== Assignment ==
Count lines holding the string "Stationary" in the data that follows. Reply with one number only.

== Task material ==
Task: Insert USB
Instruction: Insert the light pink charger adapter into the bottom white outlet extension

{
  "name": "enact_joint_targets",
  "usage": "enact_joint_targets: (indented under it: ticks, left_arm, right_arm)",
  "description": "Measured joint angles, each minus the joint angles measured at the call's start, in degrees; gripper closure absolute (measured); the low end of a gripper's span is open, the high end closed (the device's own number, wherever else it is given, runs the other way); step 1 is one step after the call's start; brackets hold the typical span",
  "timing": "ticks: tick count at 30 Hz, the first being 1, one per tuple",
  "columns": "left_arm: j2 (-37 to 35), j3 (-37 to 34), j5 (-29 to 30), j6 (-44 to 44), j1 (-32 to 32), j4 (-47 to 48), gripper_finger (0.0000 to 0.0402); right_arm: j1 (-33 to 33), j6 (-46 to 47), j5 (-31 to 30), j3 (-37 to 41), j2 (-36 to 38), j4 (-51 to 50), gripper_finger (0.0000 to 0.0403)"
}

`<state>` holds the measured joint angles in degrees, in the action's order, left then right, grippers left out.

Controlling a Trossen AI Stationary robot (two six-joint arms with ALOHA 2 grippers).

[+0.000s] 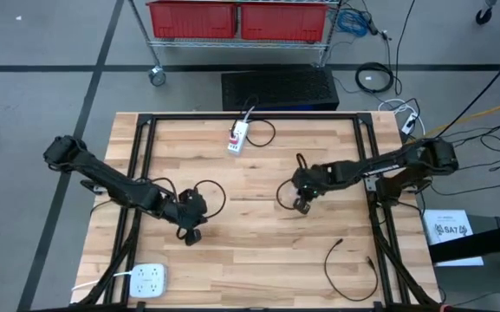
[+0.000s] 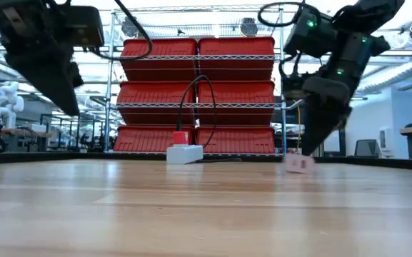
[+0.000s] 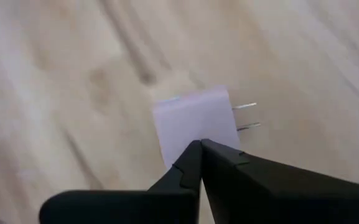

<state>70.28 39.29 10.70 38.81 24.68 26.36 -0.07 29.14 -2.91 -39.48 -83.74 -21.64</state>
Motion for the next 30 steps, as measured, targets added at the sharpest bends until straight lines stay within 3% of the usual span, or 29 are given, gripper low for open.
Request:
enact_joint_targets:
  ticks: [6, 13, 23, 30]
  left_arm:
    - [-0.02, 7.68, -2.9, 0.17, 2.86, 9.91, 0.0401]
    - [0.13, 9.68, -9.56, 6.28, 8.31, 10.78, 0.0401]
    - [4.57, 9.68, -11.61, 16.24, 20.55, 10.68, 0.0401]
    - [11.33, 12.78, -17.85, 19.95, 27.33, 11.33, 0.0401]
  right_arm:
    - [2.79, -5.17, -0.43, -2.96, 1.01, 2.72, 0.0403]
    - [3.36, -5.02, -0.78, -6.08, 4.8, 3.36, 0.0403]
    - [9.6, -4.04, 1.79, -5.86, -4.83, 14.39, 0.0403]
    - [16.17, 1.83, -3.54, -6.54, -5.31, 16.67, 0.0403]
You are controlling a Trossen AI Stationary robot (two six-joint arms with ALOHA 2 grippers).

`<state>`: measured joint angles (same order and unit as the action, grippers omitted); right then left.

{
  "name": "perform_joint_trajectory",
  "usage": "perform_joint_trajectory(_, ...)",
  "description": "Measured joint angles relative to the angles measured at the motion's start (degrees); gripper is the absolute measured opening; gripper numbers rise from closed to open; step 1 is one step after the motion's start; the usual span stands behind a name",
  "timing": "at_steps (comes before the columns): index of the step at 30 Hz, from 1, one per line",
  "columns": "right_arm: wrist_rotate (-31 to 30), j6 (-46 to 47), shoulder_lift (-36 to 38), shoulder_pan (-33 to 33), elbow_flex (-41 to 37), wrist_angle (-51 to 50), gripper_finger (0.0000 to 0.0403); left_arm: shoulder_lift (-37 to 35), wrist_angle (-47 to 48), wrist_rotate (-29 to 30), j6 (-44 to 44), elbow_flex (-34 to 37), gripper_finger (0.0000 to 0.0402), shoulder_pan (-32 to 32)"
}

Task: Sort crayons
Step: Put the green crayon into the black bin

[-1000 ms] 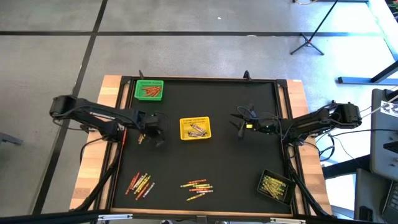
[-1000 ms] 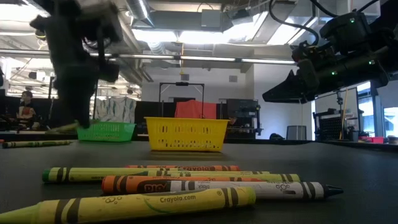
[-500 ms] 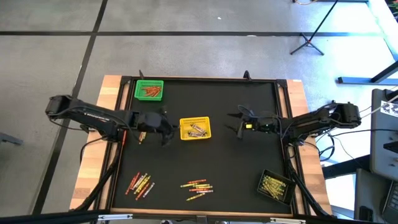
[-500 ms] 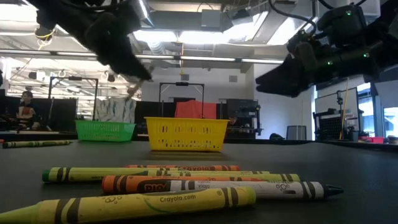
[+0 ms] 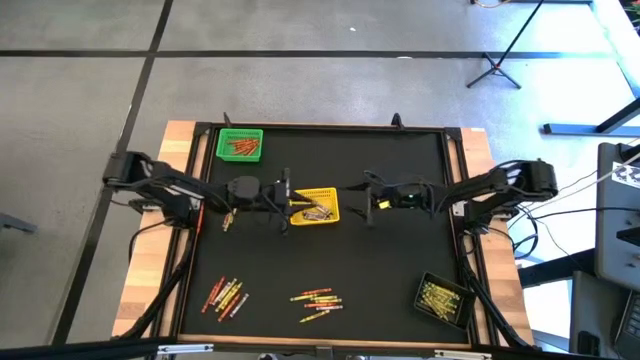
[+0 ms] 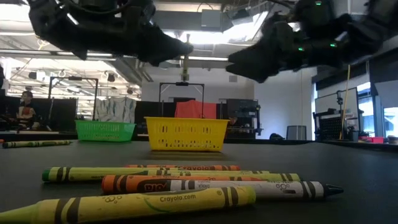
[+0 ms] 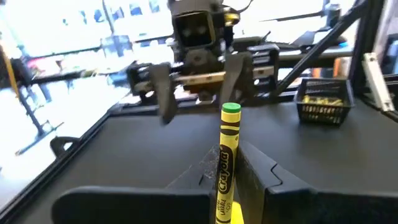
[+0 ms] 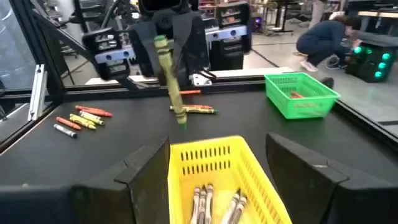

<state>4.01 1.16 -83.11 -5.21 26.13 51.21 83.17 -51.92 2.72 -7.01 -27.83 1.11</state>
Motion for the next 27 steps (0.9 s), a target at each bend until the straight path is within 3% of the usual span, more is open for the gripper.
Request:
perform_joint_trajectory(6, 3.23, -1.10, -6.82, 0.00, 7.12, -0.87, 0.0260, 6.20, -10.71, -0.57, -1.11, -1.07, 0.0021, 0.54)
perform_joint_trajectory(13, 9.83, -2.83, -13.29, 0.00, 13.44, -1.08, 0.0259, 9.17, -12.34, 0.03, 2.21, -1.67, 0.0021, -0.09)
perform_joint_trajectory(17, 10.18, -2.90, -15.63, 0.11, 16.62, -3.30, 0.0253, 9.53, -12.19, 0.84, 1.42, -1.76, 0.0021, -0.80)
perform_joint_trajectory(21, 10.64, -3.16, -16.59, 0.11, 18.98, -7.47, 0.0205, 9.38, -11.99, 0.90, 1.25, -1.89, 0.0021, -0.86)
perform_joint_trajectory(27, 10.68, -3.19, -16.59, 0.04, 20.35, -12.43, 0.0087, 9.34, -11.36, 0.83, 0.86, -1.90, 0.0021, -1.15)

== Answer box ==
2